Keep the wording of every entry exactly as it is while leaving the pictures out of your copy.
┌──
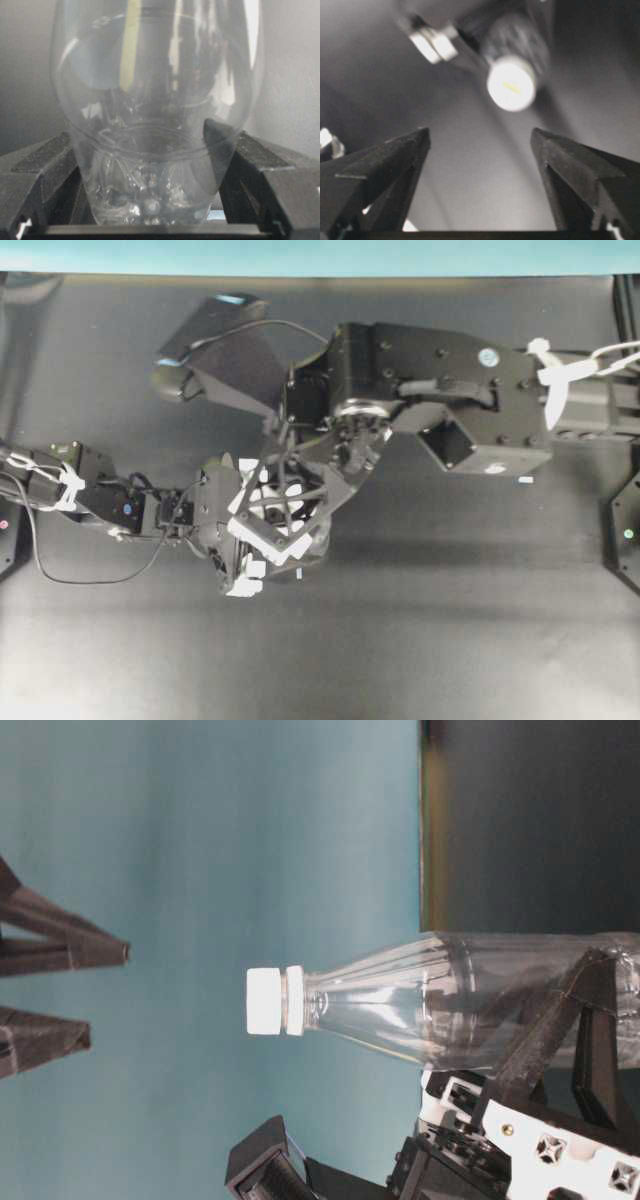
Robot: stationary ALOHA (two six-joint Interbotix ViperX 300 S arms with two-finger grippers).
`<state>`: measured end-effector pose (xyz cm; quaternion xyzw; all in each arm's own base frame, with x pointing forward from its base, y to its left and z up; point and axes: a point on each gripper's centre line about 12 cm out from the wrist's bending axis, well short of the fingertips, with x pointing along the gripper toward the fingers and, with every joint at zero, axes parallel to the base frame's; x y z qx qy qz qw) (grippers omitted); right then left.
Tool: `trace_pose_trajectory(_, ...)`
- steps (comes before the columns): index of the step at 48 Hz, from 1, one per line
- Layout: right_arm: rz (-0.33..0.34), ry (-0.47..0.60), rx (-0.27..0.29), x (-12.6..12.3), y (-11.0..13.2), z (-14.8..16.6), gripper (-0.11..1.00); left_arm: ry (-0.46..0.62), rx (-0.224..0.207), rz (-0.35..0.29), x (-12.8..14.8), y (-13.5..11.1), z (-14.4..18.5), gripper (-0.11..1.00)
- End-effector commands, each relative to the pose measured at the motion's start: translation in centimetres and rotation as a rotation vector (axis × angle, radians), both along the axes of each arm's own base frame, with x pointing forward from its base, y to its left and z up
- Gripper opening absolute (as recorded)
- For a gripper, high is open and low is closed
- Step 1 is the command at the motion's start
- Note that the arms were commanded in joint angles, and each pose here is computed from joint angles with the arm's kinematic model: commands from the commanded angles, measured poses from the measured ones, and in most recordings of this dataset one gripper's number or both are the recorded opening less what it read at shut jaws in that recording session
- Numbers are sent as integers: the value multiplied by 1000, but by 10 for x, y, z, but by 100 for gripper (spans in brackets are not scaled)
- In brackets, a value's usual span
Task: Open the bottle cap by holding the bottle with the left arm and twisting the cap with the right arm.
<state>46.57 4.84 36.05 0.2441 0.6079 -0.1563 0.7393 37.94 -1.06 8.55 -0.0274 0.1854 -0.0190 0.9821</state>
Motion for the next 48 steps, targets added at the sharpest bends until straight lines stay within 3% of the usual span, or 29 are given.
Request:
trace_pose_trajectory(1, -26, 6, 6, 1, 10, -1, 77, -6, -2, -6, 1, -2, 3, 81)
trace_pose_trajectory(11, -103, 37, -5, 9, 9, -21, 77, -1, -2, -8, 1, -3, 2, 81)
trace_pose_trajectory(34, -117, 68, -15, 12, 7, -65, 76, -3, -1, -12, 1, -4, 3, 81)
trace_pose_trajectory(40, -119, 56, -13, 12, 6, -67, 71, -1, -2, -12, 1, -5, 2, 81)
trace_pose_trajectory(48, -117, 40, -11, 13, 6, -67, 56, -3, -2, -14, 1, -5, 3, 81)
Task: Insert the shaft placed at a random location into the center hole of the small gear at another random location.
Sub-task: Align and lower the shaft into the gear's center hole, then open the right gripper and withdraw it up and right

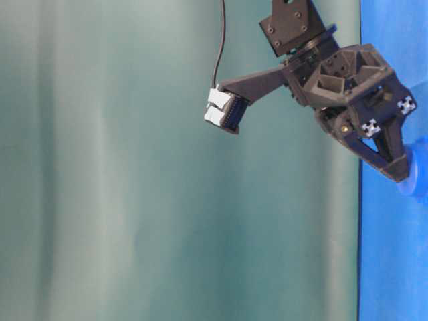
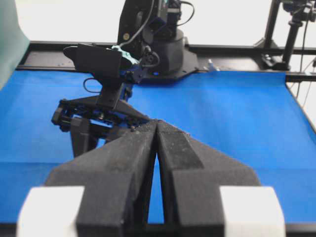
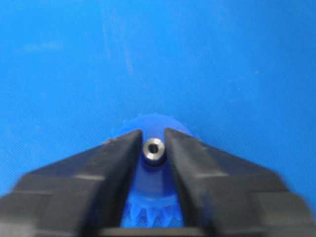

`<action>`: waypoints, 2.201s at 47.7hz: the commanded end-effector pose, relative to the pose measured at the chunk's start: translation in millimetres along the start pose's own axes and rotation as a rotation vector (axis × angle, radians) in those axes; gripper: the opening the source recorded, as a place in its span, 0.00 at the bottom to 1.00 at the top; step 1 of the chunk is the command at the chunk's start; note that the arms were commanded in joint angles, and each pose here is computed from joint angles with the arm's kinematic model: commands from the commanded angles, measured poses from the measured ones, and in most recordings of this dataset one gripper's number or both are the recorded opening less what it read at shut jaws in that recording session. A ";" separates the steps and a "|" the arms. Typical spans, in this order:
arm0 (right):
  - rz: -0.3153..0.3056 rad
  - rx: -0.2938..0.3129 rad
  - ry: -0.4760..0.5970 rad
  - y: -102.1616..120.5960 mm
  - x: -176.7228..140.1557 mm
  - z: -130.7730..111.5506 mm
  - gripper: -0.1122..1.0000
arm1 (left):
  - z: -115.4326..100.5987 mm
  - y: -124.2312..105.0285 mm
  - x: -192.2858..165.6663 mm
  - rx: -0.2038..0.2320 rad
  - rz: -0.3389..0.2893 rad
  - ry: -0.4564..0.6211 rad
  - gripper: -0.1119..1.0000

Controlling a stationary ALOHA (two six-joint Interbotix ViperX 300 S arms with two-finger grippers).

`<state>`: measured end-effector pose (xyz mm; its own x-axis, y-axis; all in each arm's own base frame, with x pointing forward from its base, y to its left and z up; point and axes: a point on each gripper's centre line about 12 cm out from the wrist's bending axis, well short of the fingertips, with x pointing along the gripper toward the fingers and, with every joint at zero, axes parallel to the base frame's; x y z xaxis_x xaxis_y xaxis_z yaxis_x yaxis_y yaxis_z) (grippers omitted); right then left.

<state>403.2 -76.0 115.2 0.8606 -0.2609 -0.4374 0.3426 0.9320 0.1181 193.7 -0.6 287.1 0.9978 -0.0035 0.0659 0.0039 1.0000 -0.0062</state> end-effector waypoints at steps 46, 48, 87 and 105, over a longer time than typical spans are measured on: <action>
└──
Expected output:
Robot: stationary ALOHA (two six-joint Interbotix ViperX 300 S arms with two-finger grippers).
`<state>`: measured end-effector pose (xyz cm; quaternion xyzw; all in each arm's own base frame, with x pointing forward from its base, y to its left and z up; point and axes: a point on each gripper's centre line about 12 cm out from the wrist's bending axis, well short of the fingertips, with x pointing along the gripper toward the fingers and, with every joint at zero, axes parallel to the base frame's; x y z qx qy qz qw) (grippers omitted); right then left.
Tool: `trace_pose_trajectory(_, ...)`
- steps (comes before the columns): index of the step at 48 Hz, from 1, one per line
- Layout: right_arm: rz (-0.33..0.34), ry (-0.47..0.60), rx (-0.27..0.29), x (-12.6..12.3), y (-11.0..13.2), z (-14.8..16.6), gripper (-0.11..1.00); left_arm: ry (-0.46..0.62), rx (-0.224..0.207), rz (-0.35..0.29), x (-12.8..14.8), y (-13.5..11.1), z (-14.4..18.5), gripper (-0.11..1.00)
- End-effector commands, each relative to the pose measured at the motion's start: translation in centimetres and rotation as a rotation vector (axis × angle, radians), both along the axes of each arm's own base frame, with x pointing forward from its base, y to its left and z up
- Gripper opening absolute (as recorded)
- For a gripper, high is open and low is closed
- Step 1 is the command at the motion's start
- Note that the arms were commanded in joint angles, and each pose here is computed from joint angles with the arm's kinematic model: commands from the commanded angles, measured poses from the measured ones, and in most recordings of this dataset one gripper's number or both are the recorded opening less what it read at shut jaws in that recording session
- Numbers are sent as integers: the value multiplied by 1000, but by 10 for x, y, z, but by 100 for gripper (spans in brackets are not scaled)
- In brackets, a value's usual span
Task: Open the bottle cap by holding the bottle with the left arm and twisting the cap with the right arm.
<state>46.57 4.84 36.05 0.2441 0.6079 -0.1563 0.7393 37.94 -1.06 8.55 -0.0274 0.1854 -0.0190 0.9821</state>
Motion for the next 48 steps, targets added at the sharpest bends until straight lines stay within 3% of the usual span, or 29 are given.
Request:
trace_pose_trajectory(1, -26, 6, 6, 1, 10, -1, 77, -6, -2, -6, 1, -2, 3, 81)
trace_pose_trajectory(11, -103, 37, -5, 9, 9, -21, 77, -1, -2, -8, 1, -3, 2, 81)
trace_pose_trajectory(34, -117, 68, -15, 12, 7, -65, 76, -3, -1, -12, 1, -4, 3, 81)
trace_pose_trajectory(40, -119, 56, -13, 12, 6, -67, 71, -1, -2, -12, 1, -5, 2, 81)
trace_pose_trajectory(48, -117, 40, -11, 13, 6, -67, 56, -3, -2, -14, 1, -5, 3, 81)
Task: Insert the shaft placed at a random location into the center hole of the small gear at another random location.
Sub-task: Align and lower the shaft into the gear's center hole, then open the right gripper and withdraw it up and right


`<action>`: waypoints, 2.201s at 47.7hz: the commanded end-effector pose, relative to the pose measured at the chunk's start: translation in millimetres along the start pose's own axes and rotation as a rotation vector (axis × angle, radians) in those axes; gripper: the opening the source recorded, as a place in its span, 0.00 at the bottom to 1.00 at the top; step 1 of the chunk is the command at the chunk's start; note that the arms were commanded in joint angles, and each pose here is computed from joint angles with the arm's kinematic model: commands from the commanded angles, measured poses from the measured ones, and in most recordings of this dataset one gripper's number or both are the recorded opening less what it read at shut jaws in that recording session. A ";" separates the steps and a "|" the arms. Typical spans, in this order:
arm0 (right):
  - rz: -0.3153..0.3056 rad
  - rx: -0.2938..0.3129 rad
  - ry: -0.4760..0.5970 rad
  - y: -102.1616..120.5960 mm
  - x: -176.7228..140.1557 mm
  - z: -130.7730..111.5506 mm
  - gripper: -0.1122..1.0000
arm1 (left):
  - z: -115.4326..100.5987 mm
  - y: -124.2312..105.0285 mm
  - x: -192.2858..165.6663 mm
  - rx: -0.2038..0.2320 rad
  - rz: -0.3389..0.2893 rad
  - ry: -0.4564..0.6211 rad
  - gripper: -0.1119..1.0000

Controlling a stationary ALOHA (two six-joint Interbotix ViperX 300 S arms with two-finger grippers).

`<state>`: measured end-effector pose (xyz mm; its own x-axis, y-axis; all in each arm's own base frame, with x pointing forward from its base, y to its left and z up; point and axes: a point on each gripper's centre line about 12 cm out from the wrist's bending axis, well short of the fingertips, with x pointing along the gripper toward the fingers and, with every joint at zero, axes parallel to the base frame's; x y z xaxis_x xaxis_y xaxis_z yaxis_x yaxis_y yaxis_z) (grippers omitted); right then left.

<state>403.2 -76.0 115.2 0.8606 -0.2609 -0.4374 0.3426 0.9320 0.1181 193.7 -0.6 287.1 0.9978 -0.0035 0.0659 0.0039 1.0000 -0.0062</state> end-effector waypoints at steps 46, 48, 87 and 105, over a longer time than typical spans are measured on: <action>

What is written here forms the complete answer.